This article looks at the architectural patterns for implementing and deploying application resilience, security and containers using service mesh in microservices architecture.
Many large enterprises have begun modernisation of their applications as part of their digital transformation initiatives. They are packaging applications written in Java stack earlier into container technology, so that these can be run in hybrid multi-cloud environments. While doing so, architects and designers take a conscious decision to separate architectural concerns such as basic security (authentication and authorisation), application resiliency, traffic management and external service connectivity from the functional architecture of the modernised microservices based applications. To take care of these concerns, services are enmeshed within a service mesh. The architectural patterns that follow in this article have been harvested from some real-life implementation projects, where the service mesh is implemented by Istio and OpenShift.
Application resiliency using circuit breaker and pool ejection
The problem it solves
In distributed microservices architecture, application failures, latency spikes and other network failures have a cascading effect on the services in the call chain and hence in the overall system’s resiliency. Microservices written in different languages and deployed in different nodes within and across clusters have different response times and failure rates. Even if one service within a chain of services does not perform well, the entire availability and response time of the system is affected badly.
Pattern description and solution
This pattern has three sub-patterns, which work together.
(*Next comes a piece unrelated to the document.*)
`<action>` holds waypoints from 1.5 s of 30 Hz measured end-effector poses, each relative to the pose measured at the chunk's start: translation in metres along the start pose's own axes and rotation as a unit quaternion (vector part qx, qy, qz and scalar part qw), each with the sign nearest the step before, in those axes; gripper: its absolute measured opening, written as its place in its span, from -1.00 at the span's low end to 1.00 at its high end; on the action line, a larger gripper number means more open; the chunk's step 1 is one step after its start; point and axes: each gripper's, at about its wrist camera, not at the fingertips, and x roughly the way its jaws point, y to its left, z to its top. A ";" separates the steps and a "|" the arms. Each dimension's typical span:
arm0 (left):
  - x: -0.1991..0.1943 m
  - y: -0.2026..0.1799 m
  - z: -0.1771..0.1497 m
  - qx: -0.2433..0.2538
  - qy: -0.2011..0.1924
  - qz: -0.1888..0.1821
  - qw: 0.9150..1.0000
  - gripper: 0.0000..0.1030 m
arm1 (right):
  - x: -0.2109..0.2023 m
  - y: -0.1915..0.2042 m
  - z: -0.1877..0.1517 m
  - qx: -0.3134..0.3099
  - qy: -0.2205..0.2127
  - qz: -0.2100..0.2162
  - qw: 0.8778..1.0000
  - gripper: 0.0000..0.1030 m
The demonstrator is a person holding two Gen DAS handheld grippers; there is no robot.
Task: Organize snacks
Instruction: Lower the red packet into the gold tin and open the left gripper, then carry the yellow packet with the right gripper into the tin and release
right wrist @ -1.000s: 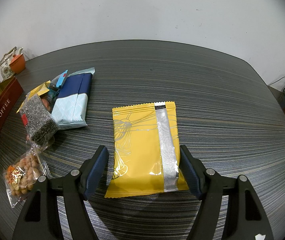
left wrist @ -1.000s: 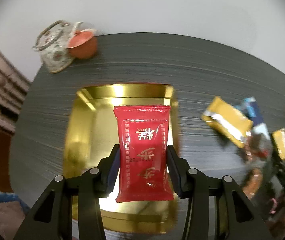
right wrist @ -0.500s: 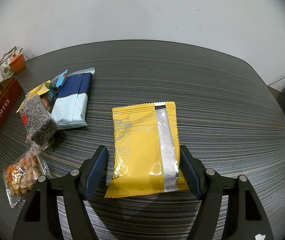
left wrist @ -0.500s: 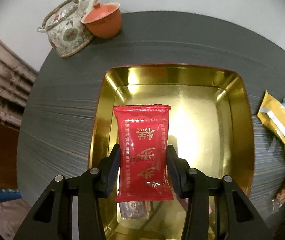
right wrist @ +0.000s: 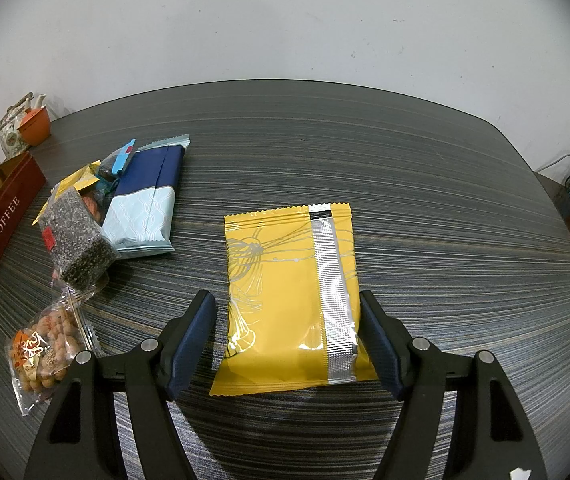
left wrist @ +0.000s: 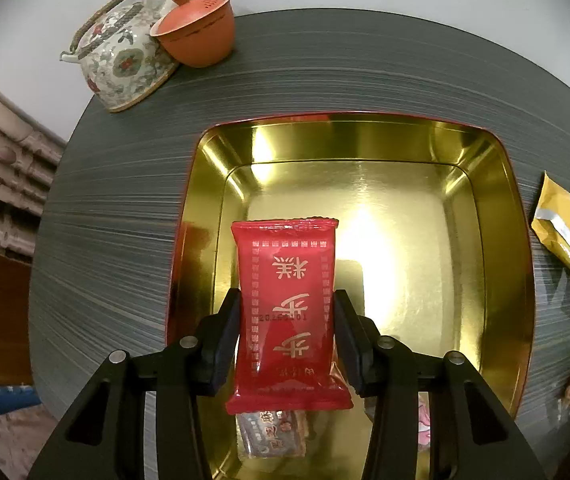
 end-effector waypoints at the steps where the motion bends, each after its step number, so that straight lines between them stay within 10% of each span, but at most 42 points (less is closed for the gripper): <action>1: -0.001 0.000 0.000 0.001 0.000 0.001 1.000 -0.10 | 0.000 0.000 0.000 0.000 0.000 0.000 1.000 0.33; 19: -0.049 0.020 -0.019 -0.019 -0.038 -0.034 0.999 0.14 | 0.001 0.000 0.001 0.001 -0.001 -0.002 1.000 0.23; 45: -0.065 0.112 -0.112 -0.136 -0.099 0.015 0.986 0.39 | -0.021 0.008 0.009 0.016 -0.005 -0.039 0.999 0.03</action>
These are: circuit breaker, pool ejection, and request throttling.
Circuit breaker: Assuming the above happened in a distributed system, the solution is to implement service mesh circuit breaker (CB) and pool ejection patterns to limit the impact of such failures, latency spikes and other network irregularities. The pattern is to ‘open’ the circuit and/or eject unhealthy containers for a designated period. The CB can be at:
- Ingress point
- Between each service within the mesh
- At egress while calling an external service
Within the service mesh, envoy proxy can intercept calls and enforce a circuit breaking limit at the network level, as opposed to having it configured and coded for each application independently, thus supporting distributed circuit breaking.
Figure 1 depicts a logical view of setting up circuit breakers at the point of ingress. This is done by:
i. Configuring ingress gateway as a circuit breaker.
ii. Routing a request through ingress, detecting the behaviour of the traffic and protecting the service being called within the cluster.
iii. In case of failure, immediately returning the response to the consumer with a proper failure code.
Figure 2 depicts a logical view of setting up the circuit breaker between services inside the mesh. This is done by:
i. Configuring envoy proxy as a circuit breaker between services inside the mesh.
ii. Routing consumer requests by ingress gateway to envoy proxy in POD A.
iii. Service A calling to Service B in POD B via its envoy proxy.
iv. POD A’s envoy proxy detecting the behaviour of the traffic that is protecting the service being called within the cluster as well as the consumer.
Figure 3 depicts a logical view of setting up the circuit breaker at the point of egress. This is done by:
i. Configuring envoy proxy as circuit breaker at the point of egress to an external host.
ii. Routing request from consumer request through egress gateway.
iii. Detecting behaviour of the traffic and protecting the external service or system of record.
Pool ejection: In pool ejection, outlier detection prevents calls to unhealthy services and ensures any call is routed to healthy service instances. It can be used in conjunction with CB to manage the behaviour of the response to an unhealthy service.
Figure 4 depicts a logical view of setting up outlier detection using pool ejection. This is done by:
i. Configuring envoy proxy as circuit breaker with outlier detection to eject unhealthy services until such point that a minimal health percentage is detected.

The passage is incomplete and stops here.